Copying rule for the data below: pictures stay out, and only the lines from the one with "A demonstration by" down to the one with "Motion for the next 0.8", inclusive, are repeated exactly.

AVAILABLE DATA START

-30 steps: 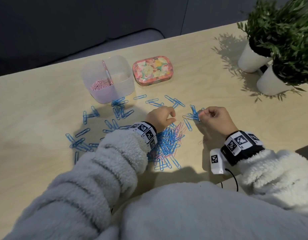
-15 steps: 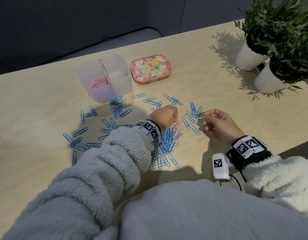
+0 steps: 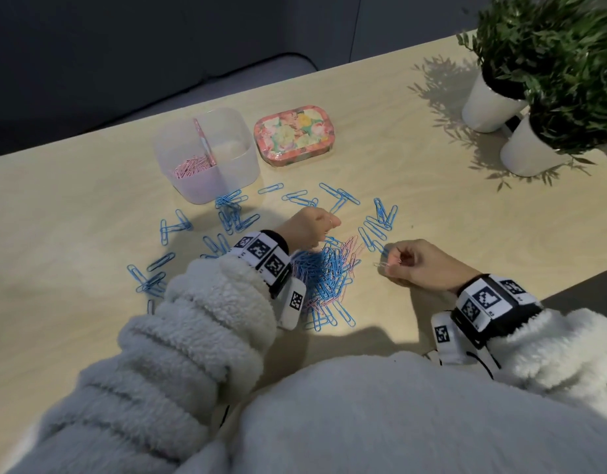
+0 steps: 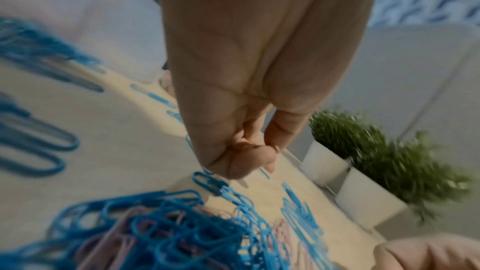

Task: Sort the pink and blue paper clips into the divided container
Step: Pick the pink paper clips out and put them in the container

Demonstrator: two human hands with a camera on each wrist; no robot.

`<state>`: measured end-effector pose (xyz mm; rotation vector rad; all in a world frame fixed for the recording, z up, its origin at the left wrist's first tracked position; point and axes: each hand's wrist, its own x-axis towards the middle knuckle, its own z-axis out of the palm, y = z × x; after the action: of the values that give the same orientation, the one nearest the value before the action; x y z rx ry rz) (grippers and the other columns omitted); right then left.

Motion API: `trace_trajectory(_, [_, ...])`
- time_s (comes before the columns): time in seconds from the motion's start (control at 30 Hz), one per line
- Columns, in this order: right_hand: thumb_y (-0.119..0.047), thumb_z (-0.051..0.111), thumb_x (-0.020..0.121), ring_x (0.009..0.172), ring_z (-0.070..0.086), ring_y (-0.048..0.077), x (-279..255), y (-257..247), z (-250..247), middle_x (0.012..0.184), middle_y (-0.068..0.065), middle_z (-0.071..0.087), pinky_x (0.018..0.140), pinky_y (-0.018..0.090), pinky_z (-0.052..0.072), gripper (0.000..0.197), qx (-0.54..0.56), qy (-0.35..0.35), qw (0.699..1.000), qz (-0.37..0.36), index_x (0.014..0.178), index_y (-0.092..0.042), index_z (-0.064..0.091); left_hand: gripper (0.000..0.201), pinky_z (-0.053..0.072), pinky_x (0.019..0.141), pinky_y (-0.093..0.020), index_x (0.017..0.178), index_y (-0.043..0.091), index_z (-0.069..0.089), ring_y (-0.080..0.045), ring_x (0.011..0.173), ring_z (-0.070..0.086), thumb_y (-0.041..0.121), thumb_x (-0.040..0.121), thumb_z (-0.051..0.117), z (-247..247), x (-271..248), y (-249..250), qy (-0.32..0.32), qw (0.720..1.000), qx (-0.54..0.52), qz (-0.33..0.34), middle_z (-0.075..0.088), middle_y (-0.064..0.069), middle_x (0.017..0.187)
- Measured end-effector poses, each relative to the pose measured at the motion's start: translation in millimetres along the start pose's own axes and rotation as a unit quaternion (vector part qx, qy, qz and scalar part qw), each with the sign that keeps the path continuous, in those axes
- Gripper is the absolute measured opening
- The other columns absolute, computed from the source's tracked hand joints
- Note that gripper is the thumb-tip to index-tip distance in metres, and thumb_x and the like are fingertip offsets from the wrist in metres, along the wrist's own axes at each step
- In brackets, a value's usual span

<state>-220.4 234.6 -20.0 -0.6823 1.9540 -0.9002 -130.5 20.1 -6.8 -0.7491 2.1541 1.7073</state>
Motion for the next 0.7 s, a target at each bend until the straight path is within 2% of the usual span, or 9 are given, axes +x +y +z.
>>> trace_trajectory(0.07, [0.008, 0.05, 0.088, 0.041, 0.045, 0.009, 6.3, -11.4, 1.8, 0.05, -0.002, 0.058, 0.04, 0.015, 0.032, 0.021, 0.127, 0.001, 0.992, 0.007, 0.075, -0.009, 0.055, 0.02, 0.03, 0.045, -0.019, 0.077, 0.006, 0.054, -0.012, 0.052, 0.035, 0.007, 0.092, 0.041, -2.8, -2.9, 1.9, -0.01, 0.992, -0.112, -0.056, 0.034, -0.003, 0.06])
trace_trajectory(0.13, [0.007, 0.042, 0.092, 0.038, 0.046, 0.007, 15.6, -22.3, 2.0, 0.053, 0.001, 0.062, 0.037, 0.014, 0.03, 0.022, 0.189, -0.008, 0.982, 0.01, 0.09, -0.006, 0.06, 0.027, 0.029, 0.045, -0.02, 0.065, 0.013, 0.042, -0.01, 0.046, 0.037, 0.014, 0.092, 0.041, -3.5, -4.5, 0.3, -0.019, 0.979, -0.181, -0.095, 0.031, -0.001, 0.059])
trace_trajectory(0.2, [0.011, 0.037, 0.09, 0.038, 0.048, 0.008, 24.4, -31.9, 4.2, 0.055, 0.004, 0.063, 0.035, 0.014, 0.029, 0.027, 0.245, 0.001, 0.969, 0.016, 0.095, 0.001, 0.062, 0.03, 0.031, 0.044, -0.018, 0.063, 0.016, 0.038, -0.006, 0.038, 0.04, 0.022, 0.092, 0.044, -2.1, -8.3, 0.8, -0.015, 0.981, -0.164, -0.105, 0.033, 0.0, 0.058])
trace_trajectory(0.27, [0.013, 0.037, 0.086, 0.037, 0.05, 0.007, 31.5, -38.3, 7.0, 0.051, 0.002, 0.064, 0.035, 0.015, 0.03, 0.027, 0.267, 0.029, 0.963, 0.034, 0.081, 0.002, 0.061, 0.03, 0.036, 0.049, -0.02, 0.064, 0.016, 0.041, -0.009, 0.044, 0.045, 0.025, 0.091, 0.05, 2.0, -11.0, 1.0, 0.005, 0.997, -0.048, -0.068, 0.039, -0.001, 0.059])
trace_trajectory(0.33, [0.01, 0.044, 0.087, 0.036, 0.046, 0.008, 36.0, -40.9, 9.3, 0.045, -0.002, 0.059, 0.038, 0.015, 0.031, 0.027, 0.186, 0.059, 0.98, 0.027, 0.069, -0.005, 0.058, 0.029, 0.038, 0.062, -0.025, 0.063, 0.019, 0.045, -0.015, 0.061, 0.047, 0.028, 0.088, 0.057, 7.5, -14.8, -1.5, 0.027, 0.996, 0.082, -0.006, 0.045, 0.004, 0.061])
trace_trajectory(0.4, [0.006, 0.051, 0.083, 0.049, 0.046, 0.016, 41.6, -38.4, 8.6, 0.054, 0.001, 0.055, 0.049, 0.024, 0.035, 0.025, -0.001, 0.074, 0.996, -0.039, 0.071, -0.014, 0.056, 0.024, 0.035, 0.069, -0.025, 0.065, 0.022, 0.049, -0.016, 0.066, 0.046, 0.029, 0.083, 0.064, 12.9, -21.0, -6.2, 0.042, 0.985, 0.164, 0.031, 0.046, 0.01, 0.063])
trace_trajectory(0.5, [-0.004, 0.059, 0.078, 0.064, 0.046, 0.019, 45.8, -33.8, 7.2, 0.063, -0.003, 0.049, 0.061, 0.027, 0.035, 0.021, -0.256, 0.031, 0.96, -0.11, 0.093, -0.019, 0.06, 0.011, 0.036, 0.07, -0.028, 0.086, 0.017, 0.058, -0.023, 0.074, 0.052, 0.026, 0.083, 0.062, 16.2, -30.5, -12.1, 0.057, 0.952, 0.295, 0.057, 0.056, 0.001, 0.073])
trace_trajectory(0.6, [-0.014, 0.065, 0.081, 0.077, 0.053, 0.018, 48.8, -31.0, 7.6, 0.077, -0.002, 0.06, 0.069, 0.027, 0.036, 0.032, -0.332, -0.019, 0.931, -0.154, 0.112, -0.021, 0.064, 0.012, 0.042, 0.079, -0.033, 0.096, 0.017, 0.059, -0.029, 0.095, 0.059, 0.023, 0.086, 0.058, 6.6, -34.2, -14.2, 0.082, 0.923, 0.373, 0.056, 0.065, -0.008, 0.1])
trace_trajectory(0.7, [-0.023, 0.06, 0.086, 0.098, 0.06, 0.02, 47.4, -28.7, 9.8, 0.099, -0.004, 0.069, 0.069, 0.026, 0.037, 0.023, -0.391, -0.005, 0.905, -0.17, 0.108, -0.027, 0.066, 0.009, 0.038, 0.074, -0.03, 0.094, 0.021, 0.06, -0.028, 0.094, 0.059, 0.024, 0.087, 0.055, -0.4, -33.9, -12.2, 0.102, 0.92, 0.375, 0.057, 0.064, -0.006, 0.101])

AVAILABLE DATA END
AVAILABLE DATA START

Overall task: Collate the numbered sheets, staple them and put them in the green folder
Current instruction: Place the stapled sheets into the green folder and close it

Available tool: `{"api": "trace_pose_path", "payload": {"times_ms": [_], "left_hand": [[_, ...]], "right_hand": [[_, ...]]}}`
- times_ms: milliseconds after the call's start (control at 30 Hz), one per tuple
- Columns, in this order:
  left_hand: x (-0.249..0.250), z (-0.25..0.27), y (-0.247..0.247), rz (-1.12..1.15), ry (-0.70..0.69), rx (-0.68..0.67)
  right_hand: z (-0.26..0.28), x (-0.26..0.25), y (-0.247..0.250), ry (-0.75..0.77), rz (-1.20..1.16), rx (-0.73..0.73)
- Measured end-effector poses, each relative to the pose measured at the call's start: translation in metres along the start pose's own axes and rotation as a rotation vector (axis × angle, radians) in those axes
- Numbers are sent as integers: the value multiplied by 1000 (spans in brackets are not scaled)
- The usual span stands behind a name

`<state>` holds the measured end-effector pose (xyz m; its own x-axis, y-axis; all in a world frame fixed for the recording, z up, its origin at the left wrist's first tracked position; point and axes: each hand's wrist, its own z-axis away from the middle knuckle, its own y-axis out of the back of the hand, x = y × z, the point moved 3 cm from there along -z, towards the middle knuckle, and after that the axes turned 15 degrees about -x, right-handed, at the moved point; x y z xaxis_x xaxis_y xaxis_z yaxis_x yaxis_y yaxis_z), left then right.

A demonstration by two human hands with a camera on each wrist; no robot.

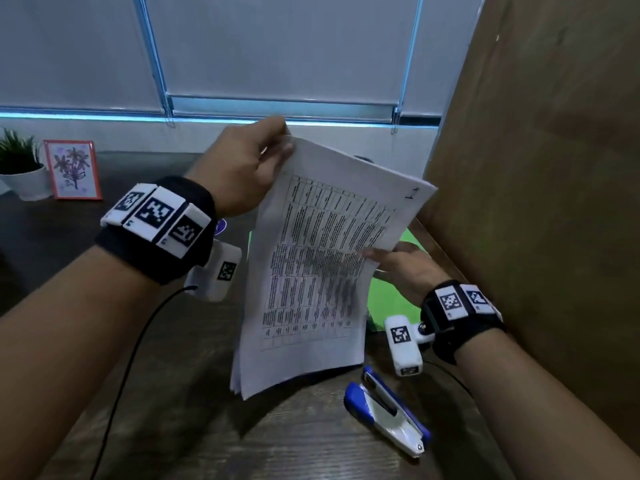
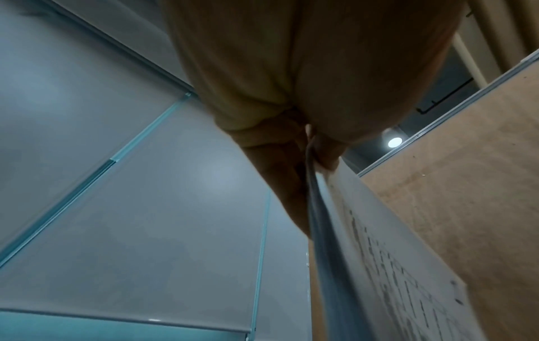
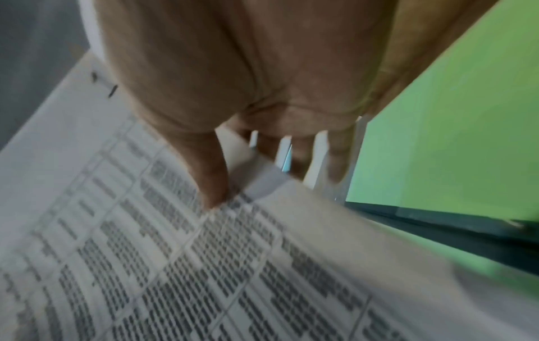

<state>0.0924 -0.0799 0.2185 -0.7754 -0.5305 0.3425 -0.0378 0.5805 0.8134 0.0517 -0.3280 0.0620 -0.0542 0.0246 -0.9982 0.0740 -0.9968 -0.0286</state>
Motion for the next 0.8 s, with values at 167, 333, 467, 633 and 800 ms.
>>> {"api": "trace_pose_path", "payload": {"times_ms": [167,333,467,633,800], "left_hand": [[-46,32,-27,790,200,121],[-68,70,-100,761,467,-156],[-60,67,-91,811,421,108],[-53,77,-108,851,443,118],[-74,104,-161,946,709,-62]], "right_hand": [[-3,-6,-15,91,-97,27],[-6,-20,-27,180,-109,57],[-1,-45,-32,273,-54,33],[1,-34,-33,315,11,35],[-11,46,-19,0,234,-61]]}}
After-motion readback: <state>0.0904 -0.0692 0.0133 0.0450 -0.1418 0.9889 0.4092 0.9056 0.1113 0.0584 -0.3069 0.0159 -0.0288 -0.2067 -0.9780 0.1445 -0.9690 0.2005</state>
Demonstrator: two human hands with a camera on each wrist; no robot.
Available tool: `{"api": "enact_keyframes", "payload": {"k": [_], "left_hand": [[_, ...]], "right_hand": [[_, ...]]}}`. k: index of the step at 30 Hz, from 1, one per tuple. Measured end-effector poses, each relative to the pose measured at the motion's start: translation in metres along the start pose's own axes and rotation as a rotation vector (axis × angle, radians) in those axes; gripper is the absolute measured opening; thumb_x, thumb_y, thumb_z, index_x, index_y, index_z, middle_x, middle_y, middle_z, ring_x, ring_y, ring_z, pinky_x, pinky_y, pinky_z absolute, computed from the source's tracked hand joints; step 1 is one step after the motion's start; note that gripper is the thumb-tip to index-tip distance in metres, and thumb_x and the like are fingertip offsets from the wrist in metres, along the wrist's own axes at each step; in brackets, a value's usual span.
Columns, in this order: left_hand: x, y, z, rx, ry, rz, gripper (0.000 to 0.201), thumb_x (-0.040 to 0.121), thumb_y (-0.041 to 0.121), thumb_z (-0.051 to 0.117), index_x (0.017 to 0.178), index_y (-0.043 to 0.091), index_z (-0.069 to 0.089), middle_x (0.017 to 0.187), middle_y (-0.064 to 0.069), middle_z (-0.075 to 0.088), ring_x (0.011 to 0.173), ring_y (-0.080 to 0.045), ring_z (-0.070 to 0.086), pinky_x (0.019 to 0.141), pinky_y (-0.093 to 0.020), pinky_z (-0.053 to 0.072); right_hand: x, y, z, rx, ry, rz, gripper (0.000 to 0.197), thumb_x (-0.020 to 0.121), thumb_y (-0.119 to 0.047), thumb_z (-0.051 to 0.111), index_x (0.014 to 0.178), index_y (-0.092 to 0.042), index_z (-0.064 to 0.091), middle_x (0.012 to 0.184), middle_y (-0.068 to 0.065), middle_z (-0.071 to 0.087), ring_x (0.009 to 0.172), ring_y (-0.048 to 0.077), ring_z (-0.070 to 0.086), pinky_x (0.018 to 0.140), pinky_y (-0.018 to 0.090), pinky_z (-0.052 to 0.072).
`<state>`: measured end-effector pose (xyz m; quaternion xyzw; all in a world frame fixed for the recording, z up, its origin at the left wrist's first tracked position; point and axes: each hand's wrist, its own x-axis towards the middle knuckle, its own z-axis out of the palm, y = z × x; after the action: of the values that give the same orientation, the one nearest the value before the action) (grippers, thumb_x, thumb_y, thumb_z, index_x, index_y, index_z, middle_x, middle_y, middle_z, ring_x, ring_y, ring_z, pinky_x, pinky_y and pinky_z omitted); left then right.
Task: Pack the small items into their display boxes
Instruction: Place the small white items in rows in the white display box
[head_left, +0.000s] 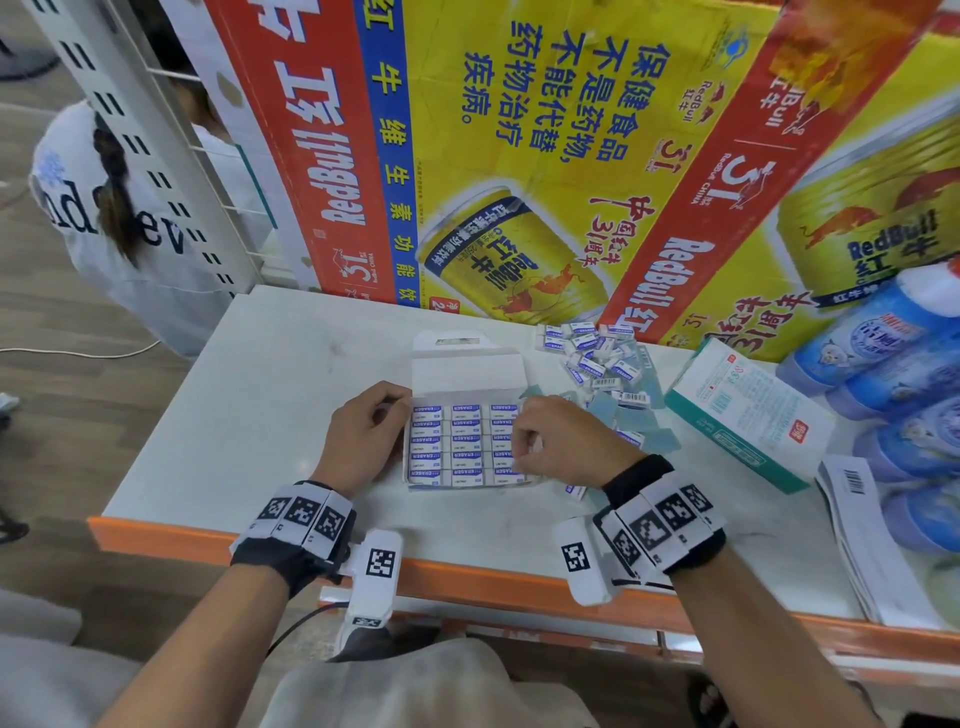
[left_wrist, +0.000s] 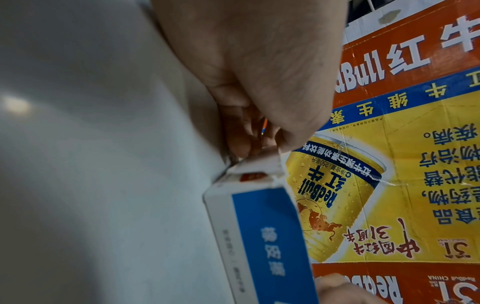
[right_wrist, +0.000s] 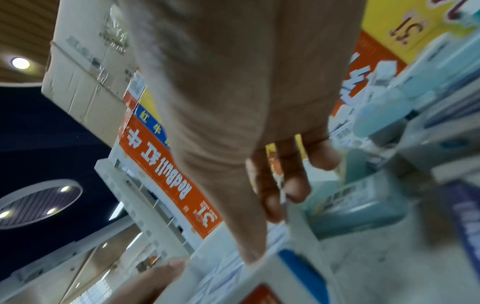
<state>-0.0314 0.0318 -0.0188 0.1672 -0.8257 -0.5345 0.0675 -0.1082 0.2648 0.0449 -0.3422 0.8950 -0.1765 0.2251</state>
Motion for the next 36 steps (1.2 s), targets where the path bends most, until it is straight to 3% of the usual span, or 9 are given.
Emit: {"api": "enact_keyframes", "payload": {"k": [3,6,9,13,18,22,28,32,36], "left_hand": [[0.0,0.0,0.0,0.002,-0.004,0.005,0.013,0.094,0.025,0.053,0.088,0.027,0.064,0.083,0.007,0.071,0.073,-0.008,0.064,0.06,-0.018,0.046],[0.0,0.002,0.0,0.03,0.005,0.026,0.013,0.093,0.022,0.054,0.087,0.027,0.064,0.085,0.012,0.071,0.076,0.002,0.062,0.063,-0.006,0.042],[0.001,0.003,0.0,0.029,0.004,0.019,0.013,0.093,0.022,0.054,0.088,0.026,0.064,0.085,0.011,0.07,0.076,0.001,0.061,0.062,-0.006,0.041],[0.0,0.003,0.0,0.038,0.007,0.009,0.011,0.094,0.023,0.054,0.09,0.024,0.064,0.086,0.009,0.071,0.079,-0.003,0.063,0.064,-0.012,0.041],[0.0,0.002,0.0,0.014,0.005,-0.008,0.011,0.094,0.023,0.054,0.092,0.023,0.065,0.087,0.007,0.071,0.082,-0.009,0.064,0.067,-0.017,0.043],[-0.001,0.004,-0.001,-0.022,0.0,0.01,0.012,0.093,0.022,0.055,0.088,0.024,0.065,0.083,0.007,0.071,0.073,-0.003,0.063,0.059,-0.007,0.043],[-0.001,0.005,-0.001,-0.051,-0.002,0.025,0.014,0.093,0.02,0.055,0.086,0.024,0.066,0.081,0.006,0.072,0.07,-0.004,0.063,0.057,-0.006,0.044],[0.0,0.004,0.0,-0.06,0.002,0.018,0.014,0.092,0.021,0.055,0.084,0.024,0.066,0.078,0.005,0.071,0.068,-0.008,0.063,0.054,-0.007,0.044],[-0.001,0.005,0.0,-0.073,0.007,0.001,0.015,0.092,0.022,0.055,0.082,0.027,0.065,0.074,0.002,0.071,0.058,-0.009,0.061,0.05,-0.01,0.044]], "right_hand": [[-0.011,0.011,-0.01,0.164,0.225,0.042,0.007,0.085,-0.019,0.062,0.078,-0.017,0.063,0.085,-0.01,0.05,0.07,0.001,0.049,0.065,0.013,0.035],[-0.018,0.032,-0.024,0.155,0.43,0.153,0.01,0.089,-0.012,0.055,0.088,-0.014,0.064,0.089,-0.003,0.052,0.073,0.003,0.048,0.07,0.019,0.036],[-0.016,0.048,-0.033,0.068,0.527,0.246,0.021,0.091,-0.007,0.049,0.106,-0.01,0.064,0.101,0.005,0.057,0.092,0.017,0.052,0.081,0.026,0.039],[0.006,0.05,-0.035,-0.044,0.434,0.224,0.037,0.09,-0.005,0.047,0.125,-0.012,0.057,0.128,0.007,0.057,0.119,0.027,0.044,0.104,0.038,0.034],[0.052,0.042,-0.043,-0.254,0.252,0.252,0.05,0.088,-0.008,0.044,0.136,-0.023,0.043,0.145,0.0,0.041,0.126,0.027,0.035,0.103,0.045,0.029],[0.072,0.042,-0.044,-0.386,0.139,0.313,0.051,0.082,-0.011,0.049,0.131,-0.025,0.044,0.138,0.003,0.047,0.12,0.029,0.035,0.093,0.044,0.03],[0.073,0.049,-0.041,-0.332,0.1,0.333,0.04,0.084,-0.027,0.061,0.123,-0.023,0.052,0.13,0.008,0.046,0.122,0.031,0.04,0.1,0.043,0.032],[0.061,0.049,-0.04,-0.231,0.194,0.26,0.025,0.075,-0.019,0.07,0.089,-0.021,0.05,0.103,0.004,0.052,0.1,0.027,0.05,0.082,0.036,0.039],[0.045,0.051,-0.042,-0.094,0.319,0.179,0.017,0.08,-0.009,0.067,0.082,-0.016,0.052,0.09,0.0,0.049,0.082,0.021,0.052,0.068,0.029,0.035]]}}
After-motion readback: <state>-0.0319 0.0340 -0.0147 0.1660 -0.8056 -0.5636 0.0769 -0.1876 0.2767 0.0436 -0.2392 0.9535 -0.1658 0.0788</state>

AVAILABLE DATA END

* EXERCISE RESPONSE:
A demonstration by two human hands with a camera on each wrist; no robot.


<state>0.0924 -0.0799 0.2185 -0.7754 -0.5305 0.3425 -0.0378 0.5805 0.8134 0.0517 -0.3280 0.0620 -0.0542 0.0246 -0.9982 0.0740 -0.9968 -0.0286</state>
Motion for the next 0.8 s, with values at 167, 333, 467, 633 and 800 ms.

The submitted response is complete.